In 1886, the company changed its name to the Montreal Street Railway Company. The first electric tram appeared in 1892 and was nicknamed "the Rocket". The company underwent another name change in 1893: MSTR became the MTR for Montreal Island Beltline Railway. A year later, the network was fully electrified and in 1894, the last horse-drawn tram was taken out of service. From 1910 to 1911, the company was named Montreal Public Service Corporation before changing again to Montreal Tramways Company.

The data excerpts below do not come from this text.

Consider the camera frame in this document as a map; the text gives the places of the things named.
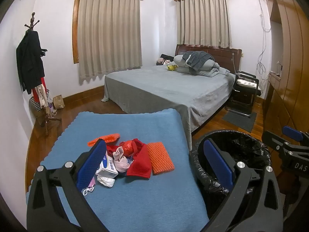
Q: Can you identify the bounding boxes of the denim jacket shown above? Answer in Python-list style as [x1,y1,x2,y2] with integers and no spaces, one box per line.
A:
[182,51,215,72]

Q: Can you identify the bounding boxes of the red plastic bag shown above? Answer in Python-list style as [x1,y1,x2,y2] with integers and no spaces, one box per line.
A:
[120,140,138,159]

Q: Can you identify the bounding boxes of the grey floor mat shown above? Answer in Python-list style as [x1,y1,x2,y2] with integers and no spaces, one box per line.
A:
[222,110,257,133]

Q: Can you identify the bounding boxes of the floral scarf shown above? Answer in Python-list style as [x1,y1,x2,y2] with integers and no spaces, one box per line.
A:
[35,84,50,107]

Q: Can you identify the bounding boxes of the pink face mask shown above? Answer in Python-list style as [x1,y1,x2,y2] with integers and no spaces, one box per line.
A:
[83,176,97,196]

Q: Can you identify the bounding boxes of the wooden headboard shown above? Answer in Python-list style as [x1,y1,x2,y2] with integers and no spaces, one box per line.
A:
[175,44,242,74]

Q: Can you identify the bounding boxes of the wooden window frame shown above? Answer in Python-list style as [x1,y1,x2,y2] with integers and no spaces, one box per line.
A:
[72,0,81,64]

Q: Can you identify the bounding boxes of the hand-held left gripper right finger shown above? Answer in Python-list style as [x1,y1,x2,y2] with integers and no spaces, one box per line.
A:
[203,138,284,232]

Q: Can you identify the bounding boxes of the white tissue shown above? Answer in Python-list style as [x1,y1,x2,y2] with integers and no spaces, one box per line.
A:
[97,175,116,188]

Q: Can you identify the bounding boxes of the pale sock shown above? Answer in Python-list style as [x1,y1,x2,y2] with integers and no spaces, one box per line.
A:
[113,147,131,174]

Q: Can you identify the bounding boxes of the curved orange foam net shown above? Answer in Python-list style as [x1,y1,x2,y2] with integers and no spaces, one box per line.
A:
[87,133,121,147]

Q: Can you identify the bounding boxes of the black jacket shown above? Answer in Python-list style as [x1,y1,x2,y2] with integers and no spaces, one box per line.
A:
[16,31,46,95]

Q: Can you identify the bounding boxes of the bed with grey sheet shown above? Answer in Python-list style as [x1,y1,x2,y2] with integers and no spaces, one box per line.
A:
[101,65,236,150]

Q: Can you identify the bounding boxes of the black-lined trash bin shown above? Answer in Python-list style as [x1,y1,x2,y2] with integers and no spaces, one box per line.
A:
[192,130,272,223]

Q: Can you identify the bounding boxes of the wooden coat rack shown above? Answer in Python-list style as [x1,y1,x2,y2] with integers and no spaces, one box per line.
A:
[24,12,62,137]

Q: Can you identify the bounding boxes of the narrow beige curtain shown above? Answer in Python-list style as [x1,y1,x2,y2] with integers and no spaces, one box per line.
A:
[176,0,233,49]

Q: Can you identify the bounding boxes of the wooden wardrobe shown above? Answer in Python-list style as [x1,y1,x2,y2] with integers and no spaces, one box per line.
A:
[262,0,309,174]

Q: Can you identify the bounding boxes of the red cloth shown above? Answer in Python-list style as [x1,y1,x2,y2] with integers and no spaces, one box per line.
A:
[106,138,152,179]

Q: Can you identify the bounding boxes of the blue table mat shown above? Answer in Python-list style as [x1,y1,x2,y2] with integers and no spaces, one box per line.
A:
[26,109,209,232]

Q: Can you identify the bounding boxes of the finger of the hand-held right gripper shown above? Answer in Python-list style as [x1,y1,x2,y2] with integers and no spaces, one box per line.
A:
[282,126,309,145]
[262,131,294,154]

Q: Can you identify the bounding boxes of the red garment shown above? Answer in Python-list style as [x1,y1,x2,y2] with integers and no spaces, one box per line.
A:
[31,77,47,103]

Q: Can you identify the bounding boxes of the white cardboard box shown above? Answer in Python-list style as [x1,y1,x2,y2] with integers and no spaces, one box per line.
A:
[96,154,119,178]

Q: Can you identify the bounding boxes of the wide beige curtain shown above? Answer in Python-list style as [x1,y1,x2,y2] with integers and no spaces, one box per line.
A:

Although they were put into service in 1919, buses only began to be widely used starting in 1925, with the creation of several regular lines. Then in 1937, the first trolley buses were used. In 1939, the company had 929 trams, 224 buses and 7 trolley buses, serving about 200 million passengers per year. The replacement of tram lines by buses began in 1951, when a law was passed by the provincial government that transferred the overall management of transport in Montreal to a public organization, the Commission de transport de Montréal (CTM). The last tram was withdrawn from service in 1959.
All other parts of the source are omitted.